**Work to complete**
Pick out the lines below that contain the string "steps" and copy them all.

**Data**
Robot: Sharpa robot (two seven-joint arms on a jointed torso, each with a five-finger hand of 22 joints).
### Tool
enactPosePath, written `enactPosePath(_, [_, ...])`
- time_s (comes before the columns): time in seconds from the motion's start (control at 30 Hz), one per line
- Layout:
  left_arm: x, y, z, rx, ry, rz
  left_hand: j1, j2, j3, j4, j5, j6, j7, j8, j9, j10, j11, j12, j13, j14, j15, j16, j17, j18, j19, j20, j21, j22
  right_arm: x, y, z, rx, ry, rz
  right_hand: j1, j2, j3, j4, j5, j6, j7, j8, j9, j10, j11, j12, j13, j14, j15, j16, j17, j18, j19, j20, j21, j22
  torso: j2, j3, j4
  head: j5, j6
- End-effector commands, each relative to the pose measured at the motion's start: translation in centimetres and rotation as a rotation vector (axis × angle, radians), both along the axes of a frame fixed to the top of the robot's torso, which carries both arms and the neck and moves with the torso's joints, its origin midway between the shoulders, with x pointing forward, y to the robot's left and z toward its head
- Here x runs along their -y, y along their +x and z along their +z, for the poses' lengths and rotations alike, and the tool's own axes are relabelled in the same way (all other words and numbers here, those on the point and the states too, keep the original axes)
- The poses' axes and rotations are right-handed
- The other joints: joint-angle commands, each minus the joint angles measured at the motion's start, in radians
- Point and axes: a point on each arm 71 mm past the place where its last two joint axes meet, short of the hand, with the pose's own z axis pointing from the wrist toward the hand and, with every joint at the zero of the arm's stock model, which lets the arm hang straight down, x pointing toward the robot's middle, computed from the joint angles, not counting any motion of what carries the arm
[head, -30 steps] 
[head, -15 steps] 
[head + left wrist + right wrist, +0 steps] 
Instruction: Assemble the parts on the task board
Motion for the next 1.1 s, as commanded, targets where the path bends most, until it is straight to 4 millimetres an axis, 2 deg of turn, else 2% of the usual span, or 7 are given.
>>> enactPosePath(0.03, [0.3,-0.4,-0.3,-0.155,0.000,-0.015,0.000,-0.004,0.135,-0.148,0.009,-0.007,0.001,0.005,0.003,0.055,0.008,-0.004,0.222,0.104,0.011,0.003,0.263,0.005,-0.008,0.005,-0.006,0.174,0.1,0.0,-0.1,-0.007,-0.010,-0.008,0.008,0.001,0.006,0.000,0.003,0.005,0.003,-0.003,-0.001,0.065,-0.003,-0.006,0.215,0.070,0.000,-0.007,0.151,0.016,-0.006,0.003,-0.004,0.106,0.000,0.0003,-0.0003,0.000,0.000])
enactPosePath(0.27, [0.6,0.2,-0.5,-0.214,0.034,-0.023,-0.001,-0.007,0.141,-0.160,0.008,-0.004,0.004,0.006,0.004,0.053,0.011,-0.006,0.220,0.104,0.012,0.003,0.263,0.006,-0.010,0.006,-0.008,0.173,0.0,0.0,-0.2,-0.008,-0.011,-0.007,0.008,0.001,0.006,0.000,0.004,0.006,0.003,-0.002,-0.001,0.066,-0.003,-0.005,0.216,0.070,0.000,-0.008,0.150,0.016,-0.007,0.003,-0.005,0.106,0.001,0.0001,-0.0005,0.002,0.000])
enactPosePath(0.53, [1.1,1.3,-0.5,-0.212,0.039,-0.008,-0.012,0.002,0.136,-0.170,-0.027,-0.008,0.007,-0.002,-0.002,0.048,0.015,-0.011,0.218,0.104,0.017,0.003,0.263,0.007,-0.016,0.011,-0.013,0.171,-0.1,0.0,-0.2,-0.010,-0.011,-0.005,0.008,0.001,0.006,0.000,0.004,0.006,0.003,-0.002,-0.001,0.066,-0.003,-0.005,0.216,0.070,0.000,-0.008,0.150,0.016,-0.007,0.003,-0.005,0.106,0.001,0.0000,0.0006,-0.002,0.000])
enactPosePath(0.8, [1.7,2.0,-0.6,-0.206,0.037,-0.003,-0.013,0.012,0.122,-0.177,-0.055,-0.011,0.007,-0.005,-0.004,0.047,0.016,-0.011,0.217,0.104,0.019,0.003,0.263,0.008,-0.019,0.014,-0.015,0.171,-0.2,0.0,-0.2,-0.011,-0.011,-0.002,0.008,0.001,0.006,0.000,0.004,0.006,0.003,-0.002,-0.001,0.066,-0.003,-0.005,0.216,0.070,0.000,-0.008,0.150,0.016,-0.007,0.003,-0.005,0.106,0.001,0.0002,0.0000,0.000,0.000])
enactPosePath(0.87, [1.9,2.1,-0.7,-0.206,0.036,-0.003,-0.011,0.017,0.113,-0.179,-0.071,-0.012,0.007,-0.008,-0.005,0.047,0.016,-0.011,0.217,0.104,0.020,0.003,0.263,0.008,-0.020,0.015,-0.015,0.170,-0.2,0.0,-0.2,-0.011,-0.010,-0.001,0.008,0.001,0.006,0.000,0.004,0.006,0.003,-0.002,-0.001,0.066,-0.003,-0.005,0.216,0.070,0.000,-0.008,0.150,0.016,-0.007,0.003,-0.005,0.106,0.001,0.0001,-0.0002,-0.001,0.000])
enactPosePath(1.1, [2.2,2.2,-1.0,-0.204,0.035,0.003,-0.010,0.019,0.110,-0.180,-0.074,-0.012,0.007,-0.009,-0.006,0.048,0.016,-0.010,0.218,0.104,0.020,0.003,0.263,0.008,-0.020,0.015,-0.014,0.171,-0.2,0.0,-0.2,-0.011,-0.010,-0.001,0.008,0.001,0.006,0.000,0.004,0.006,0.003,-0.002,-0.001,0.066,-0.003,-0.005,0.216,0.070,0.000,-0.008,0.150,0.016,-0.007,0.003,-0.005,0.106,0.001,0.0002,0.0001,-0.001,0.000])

**Reply to the task**
[head, -30 steps] 
[head, -15 steps] 
[head + left wrist + right wrist, +0 steps] 

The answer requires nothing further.